WHAT THE EXERCISE ASKS:
Quote every entry word for word.

SUPPLIED RECORDS:

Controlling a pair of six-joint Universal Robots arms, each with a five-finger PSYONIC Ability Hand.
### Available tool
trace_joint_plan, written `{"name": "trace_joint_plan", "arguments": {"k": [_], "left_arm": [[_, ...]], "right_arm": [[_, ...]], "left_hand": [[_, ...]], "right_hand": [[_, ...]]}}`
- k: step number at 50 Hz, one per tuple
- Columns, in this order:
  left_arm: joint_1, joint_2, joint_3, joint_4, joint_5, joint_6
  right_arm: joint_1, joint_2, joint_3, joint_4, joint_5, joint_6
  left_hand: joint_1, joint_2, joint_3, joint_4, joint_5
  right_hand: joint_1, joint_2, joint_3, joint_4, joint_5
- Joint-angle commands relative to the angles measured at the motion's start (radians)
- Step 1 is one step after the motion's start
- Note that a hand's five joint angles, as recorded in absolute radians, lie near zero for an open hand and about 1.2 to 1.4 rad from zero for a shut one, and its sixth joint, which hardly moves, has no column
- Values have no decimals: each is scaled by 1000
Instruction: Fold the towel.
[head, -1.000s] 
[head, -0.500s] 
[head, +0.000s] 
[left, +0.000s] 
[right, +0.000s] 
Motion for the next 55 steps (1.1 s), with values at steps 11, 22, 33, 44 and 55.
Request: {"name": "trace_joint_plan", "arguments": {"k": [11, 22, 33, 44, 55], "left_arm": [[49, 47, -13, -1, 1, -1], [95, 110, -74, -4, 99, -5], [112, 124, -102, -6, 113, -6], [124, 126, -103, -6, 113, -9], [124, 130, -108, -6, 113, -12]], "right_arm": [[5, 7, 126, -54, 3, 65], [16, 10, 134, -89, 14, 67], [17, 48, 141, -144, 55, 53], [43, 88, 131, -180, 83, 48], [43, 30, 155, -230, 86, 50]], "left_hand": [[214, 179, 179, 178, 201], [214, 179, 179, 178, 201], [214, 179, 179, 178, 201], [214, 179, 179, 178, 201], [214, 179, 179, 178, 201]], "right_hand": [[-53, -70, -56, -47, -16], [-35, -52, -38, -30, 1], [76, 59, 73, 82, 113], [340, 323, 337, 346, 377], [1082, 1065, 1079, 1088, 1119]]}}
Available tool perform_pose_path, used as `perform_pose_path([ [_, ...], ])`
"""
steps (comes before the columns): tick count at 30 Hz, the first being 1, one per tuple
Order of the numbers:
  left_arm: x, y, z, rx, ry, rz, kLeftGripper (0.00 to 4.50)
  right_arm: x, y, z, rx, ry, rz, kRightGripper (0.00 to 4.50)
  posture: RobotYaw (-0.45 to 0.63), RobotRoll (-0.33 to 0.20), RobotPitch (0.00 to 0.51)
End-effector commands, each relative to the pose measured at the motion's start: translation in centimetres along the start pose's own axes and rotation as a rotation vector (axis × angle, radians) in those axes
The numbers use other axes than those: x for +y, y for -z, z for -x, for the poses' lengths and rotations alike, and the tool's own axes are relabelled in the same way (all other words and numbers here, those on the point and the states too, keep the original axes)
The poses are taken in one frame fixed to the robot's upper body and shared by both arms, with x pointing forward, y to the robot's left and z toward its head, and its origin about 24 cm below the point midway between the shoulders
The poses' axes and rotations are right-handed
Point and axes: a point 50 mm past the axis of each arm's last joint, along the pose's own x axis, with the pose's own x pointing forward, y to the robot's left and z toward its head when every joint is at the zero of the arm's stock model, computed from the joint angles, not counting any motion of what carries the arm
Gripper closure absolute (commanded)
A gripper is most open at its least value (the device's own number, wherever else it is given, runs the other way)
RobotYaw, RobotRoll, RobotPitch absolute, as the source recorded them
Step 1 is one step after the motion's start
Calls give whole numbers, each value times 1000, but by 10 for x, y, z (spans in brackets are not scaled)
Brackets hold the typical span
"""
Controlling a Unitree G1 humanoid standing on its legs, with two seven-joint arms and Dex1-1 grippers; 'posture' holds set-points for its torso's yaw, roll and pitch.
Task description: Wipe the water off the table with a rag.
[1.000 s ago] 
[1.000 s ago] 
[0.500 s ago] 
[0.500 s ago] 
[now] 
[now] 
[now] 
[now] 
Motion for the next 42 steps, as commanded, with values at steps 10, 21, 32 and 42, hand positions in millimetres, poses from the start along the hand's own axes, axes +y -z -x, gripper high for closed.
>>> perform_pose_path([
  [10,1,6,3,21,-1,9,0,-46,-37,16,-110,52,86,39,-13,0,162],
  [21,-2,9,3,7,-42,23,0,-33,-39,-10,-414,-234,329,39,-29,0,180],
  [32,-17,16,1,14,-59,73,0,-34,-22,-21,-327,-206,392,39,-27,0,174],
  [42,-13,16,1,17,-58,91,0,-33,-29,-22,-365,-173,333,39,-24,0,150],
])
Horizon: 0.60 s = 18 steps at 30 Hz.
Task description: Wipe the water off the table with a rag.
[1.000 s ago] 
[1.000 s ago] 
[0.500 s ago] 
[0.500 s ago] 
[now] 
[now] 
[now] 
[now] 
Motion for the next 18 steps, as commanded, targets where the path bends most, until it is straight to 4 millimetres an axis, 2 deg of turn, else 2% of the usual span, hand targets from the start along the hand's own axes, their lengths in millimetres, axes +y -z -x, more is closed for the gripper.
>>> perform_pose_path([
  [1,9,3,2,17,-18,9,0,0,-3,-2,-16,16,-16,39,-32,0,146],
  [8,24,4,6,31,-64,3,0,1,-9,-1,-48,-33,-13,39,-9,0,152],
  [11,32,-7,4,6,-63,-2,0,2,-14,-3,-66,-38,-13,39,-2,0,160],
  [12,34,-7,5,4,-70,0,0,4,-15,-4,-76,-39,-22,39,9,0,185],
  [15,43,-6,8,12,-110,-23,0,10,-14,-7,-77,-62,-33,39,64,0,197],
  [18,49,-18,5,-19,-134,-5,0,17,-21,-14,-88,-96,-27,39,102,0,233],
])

ANSWER SECTION:
Controlling a pair of six-joint Universal Robots arms, each with a five-finger PSYONIC Ability Hand.
### Available tool
trace_joint_plan, written `{"name": "trace_joint_plan", "arguments": {"k": [_], "left_arm": [[_, ...]], "right_arm": [[_, ...]], "left_hand": [[_, ...]], "right_hand": [[_, ...]]}}`
- k: step number at 50 Hz, one per tuple
- Columns, in this order:
  left_arm: joint_1, joint_2, joint_3, joint_4, joint_5, joint_6
  right_arm: joint_1, joint_2, joint_3, joint_4, joint_5, joint_6
  left_hand: joint_1, joint_2, joint_3, joint_4, joint_5
  right_hand: joint_1, joint_2, joint_3, joint_4, joint_5
- Joint-angle commands relative to the angles measured at the motion's start (radians)
- Step 1 is one step after the motion's start
- Note that a hand's five joint angles, as recorded in absolute radians, lie near zero for an open hand and about 1.2 to 1.4 rad from zero for a shut one, and its sixth joint, which hardly moves, has no column
- Values have no decimals: each is scaled by 1000
Instruction: Fold the towel.
[head, -1.000s] 
[head, -0.500s] 
[head, +0.000s] 
[left, +0.000s] 
[right, +0.000s] 
Motion for the next 55 steps (1.1 s), with values at steps 11, 22, 33, 44 and 55.
Request: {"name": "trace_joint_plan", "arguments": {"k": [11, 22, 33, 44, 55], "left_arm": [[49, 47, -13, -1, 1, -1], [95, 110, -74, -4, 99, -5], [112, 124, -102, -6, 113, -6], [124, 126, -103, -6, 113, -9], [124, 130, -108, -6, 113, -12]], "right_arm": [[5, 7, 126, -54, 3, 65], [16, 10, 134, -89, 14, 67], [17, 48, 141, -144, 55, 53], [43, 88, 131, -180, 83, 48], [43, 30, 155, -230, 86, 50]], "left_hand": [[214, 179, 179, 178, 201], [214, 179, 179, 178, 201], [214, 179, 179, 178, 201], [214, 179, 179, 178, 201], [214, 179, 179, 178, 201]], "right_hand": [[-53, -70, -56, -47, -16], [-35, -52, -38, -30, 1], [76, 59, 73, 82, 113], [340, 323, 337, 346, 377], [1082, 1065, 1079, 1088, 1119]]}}
Available tool perform_pose_path, used as `perform_pose_path([ [_, ...], ])`
"""
steps (comes before the columns): tick count at 30 Hz, the first being 1, one per tuple
Order of the numbers:
  left_arm: x, y, z, rx, ry, rz, kLeftGripper (0.00 to 4.50)
  right_arm: x, y, z, rx, ry, rz, kRightGripper (0.00 to 4.50)
  posture: RobotYaw (-0.45 to 0.63), RobotRoll (-0.33 to 0.20), RobotPitch (0.00 to 0.51)
End-effector commands, each relative to the pose measured at the motion's start: translation in centimetres along the start pose's own axes and rotation as a rotation vector (axis × angle, radians) in those axes
The numbers use other axes than those: x for +y, y for -z, z for -x, for the poses' lengths and rotations alike, and the tool's own axes are relabelled in the same way (all other words and numbers here, those on the point and the states too, keep the original axes)
The poses are taken in one frame fixed to the robot's upper body and shared by both arms, with x pointing forward, y to the robot's left and z toward its head, and its origin about 24 cm below the point midway between the shoulders
The poses' axes and rotations are right-handed
Point and axes: a point 50 mm past the axis of each arm's last joint, along the pose's own x axis, with the pose's own x pointing forward, y to the robot's left and z toward its head when every joint is at the zero of the arm's stock model, computed from the joint angles, not counting any motion of what carries the arm
Gripper closure absolute (commanded)
A gripper is most open at its least value (the device's own number, wherever else it is given, runs the other way)
RobotYaw, RobotRoll, RobotPitch absolute, as the source recorded them
Step 1 is one step after the motion's start
Calls give whole numbers, each value times 1000, but by 10 for x, y, z (spans in brackets are not scaled)
Brackets hold the typical span
"""
Controlling a Unitree G1 humanoid standing on its legs, with two seven-joint arms and Dex1-1 grippers; 'posture' holds set-points for its torso's yaw, roll and pitch.
Task description: Wipe the water off the table with a rag.
[1.000 s ago] 
[1.000 s ago] 
[0.500 s ago] 
[0.500 s ago] 
[now] 
[now] 
[now] 
[now] 
Motion for the next 42 steps, as commanded, with values at steps 10, 21, 32 and 42, hand positions in millimetres, poses from the start along the hand's own axes, axes +y -z -x, gripper high for closed.
>>> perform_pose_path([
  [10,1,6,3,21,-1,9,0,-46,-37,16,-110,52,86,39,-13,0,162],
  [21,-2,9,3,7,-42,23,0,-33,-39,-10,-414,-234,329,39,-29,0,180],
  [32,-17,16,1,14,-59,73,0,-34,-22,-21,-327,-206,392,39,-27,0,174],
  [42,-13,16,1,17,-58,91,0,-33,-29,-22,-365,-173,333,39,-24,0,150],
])
Horizon: 0.60 s = 18 steps at 30 Hz.
Task description: Wipe the water off the table with a rag.
[1.000 s ago] 
[1.000 s ago] 
[0.500 s ago] 
[0.500 s ago] 
[now] 
[now] 
[now] 
[now] 
Motion for the next 18 steps, as commanded, targets where the path bends most, until it is straight to 4 millimetres an axis, 2 deg of turn, else 2% of the usual span, hand targets from the start along the hand's own axes, their lengths in millimetres, axes +y -z -x, more is closed for the gripper.
>>> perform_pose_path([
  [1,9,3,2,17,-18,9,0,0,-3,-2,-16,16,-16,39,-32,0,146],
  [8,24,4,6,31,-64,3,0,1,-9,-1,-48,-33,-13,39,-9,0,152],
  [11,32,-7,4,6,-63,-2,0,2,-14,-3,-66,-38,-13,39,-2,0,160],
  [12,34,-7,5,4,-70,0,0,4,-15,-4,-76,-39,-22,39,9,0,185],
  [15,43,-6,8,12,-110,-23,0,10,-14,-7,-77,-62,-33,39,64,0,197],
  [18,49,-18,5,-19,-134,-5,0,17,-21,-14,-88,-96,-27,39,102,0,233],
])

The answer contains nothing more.